** Extracted entries **
==========

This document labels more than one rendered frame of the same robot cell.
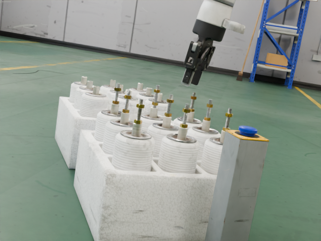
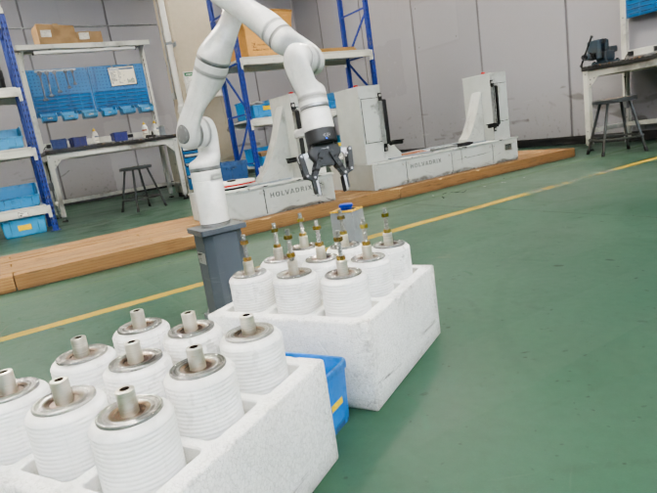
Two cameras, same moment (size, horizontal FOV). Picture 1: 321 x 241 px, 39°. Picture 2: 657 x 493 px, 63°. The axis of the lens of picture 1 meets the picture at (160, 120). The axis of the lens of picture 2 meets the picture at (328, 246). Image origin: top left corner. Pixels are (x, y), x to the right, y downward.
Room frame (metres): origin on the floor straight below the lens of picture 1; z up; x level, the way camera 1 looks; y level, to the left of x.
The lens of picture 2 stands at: (1.94, 0.94, 0.53)
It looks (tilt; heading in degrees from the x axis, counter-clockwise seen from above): 12 degrees down; 231
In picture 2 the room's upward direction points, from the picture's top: 9 degrees counter-clockwise
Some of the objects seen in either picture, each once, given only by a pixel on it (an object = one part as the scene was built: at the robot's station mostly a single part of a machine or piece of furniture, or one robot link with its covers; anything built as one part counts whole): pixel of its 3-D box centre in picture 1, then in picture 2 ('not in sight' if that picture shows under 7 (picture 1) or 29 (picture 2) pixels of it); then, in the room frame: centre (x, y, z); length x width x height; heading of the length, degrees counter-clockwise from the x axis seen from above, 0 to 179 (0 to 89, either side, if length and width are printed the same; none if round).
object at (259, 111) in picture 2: not in sight; (258, 110); (-1.72, -4.53, 0.90); 0.50 x 0.38 x 0.21; 83
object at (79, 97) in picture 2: not in sight; (105, 127); (-0.28, -5.54, 0.94); 1.40 x 0.70 x 1.88; 171
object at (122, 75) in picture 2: not in sight; (122, 75); (-0.70, -5.76, 1.54); 0.32 x 0.02 x 0.25; 171
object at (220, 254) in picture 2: not in sight; (224, 271); (1.15, -0.58, 0.15); 0.15 x 0.15 x 0.30; 81
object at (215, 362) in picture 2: (89, 89); (197, 367); (1.66, 0.28, 0.25); 0.08 x 0.08 x 0.01
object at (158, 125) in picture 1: (165, 126); (321, 258); (1.20, -0.02, 0.25); 0.08 x 0.08 x 0.01
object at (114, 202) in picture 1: (156, 183); (331, 324); (1.20, -0.02, 0.09); 0.39 x 0.39 x 0.18; 20

==========

** Exercise prompt **
Look above for the line containing "Two cameras, same" and the line containing "In picture 2 the". Transcribe both, with the lines between them, exactly.

** Output for this exercise **
Two cameras, same moment (size, horizontal FOV). Picture 1: 321 x 241 px, 39°. Picture 2: 657 x 493 px, 63°. The axis of the lens of picture 1 meets the picture at (160, 120). The axis of the lens of picture 2 meets the picture at (328, 246). Image origin: top left corner. Pixels are (x, y), x to the right, y downward.
Room frame (metres): origin on the floor straight below the lens of picture 1; z up; x level, the way camera 1 looks; y level, to the left of x.
The lens of picture 2 stands at: (1.94, 0.94, 0.53)
It looks (tilt; heading in degrees from the x axis, counter-clockwise seen from above): 12 degrees down; 231
In picture 2 the room's upward direction points, from the picture's top: 9 degrees counter-clockwise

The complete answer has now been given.